PROBLEM DETAILS ▸
Start at the line that contains "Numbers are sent". Repeat it and each line after it, exactly, up to and including the final line of the data.

==============================

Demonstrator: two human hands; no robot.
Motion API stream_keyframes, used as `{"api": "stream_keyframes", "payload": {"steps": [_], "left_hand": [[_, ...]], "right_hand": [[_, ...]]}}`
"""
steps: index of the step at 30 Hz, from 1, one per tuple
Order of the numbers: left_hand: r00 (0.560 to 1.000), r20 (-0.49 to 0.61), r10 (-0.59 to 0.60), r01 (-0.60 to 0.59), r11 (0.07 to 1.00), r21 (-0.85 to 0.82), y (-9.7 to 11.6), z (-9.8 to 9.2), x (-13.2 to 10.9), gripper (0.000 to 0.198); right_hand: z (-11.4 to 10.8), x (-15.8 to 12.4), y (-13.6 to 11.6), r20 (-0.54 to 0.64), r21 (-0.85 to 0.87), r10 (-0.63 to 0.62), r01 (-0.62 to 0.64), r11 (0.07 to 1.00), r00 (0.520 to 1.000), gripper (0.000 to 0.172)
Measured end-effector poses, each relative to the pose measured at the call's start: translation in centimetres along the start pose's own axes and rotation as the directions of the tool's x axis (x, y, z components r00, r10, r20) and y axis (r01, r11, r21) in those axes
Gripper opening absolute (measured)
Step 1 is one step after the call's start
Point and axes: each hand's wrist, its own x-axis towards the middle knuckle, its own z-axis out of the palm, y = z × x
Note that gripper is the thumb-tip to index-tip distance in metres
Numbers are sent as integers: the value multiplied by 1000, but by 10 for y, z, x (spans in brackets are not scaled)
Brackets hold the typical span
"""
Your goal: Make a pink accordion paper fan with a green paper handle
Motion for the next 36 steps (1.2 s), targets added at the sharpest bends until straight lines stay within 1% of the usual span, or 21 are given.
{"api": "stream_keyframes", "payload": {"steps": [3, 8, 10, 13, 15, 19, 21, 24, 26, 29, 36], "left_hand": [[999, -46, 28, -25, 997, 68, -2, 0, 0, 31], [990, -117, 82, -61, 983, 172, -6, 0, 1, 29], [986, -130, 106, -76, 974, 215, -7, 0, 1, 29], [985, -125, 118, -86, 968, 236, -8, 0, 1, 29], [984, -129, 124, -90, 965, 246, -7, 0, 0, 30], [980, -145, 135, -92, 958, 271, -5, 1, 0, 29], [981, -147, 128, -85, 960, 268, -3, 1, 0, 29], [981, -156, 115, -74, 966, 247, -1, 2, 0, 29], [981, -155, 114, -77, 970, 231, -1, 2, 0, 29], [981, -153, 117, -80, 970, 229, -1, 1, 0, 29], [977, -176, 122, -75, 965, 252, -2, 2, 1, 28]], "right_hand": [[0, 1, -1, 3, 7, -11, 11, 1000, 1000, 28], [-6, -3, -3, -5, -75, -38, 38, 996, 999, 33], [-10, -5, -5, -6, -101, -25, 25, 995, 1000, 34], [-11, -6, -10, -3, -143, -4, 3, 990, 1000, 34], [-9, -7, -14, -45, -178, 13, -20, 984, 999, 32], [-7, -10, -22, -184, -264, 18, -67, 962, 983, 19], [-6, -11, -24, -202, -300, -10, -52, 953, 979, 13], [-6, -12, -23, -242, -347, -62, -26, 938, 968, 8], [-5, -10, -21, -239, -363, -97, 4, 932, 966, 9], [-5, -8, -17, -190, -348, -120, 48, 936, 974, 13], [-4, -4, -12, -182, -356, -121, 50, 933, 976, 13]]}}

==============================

ANSWER FOR THE TASK ▸
Numbers are sent as integers: the value multiplied by 1000, but by 10 for y, z, x (spans in brackets are not scaled)
Brackets hold the typical span
"""
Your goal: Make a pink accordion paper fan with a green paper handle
Motion for the next 36 steps (1.2 s), targets added at the sharpest bends until straight lines stay within 1% of the usual span, or 21 are given.
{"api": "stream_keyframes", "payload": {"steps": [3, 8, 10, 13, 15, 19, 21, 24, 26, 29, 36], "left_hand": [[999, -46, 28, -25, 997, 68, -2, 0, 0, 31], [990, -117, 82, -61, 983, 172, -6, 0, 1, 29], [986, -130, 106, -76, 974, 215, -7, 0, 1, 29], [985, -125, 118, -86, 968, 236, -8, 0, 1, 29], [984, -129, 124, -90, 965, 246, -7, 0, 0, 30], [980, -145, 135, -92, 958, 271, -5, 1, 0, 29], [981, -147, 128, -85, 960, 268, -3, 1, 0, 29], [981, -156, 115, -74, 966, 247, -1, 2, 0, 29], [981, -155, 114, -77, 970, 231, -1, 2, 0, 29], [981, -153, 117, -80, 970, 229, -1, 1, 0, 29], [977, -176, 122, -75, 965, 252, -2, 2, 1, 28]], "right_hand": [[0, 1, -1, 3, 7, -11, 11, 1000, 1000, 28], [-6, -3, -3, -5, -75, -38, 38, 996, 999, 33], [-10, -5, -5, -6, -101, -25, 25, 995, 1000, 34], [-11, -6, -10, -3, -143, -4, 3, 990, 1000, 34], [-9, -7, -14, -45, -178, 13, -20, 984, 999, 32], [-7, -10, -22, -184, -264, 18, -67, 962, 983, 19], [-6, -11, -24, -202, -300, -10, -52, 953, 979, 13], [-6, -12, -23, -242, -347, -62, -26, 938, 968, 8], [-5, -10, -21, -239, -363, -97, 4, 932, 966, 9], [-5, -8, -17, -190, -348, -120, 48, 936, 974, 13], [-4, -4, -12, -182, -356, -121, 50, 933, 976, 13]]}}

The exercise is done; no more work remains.